§ Goal of the exercise
Go through the material and return every line that contains the string "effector".

== Data excerpt ==

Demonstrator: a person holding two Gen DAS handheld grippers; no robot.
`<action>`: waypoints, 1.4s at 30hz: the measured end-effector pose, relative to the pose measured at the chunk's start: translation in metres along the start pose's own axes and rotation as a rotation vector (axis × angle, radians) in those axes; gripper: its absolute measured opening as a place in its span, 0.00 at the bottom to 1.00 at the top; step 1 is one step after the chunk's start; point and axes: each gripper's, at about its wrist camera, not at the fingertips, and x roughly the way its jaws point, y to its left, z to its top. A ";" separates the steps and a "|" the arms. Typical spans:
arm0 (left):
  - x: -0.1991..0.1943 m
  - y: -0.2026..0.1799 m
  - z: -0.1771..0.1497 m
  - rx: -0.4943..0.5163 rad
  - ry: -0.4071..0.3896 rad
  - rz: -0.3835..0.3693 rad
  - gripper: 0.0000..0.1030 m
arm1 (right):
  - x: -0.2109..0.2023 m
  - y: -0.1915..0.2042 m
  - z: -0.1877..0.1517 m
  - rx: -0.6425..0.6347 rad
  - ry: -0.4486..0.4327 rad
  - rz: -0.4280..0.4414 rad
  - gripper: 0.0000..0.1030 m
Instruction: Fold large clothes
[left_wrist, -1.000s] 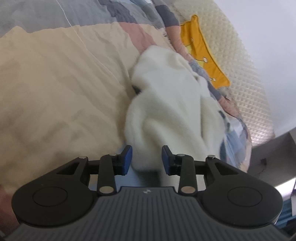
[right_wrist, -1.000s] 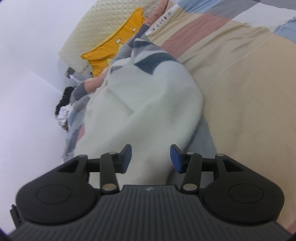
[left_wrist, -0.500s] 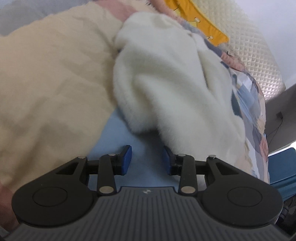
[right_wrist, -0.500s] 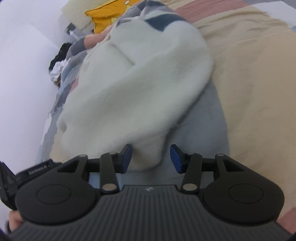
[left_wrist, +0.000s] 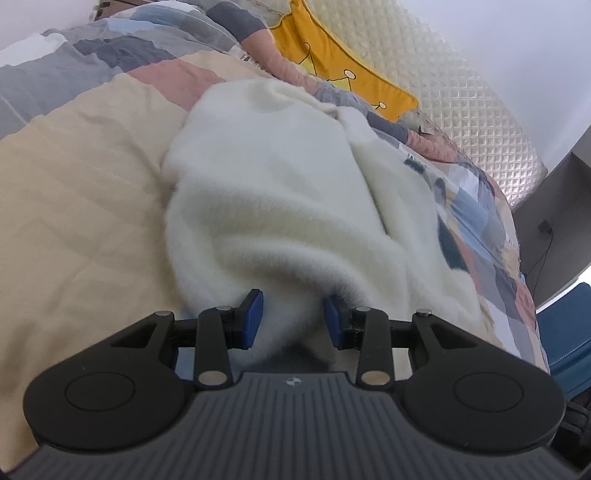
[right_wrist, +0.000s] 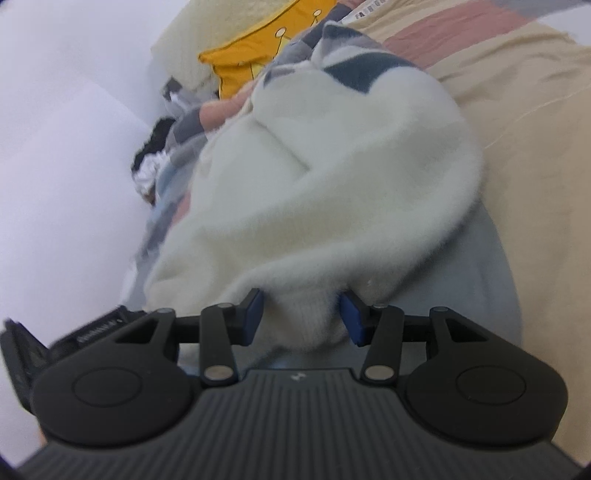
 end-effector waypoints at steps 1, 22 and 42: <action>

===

§ Solution below
`<action>`: waypoints, 1.4s at 30hz: the measured end-effector pose, relative to the pose measured at the chunk's start: translation in metres along the start pose's own axes and rotation as a rotation vector (axis × angle, radians) in those axes; gripper: its absolute measured opening as a place in its span, 0.00 at the bottom to 1.00 at the top; step 1 is one step after the chunk's start; point and axes: each gripper's, at about its wrist camera, not at the fingertips, and x roughly the way its jaws point, y to its left, z to its top. A ";" separates the steps and a "|" the arms. Typical spans:
 end-effector waypoints at steps 1, 22 and 42: <action>

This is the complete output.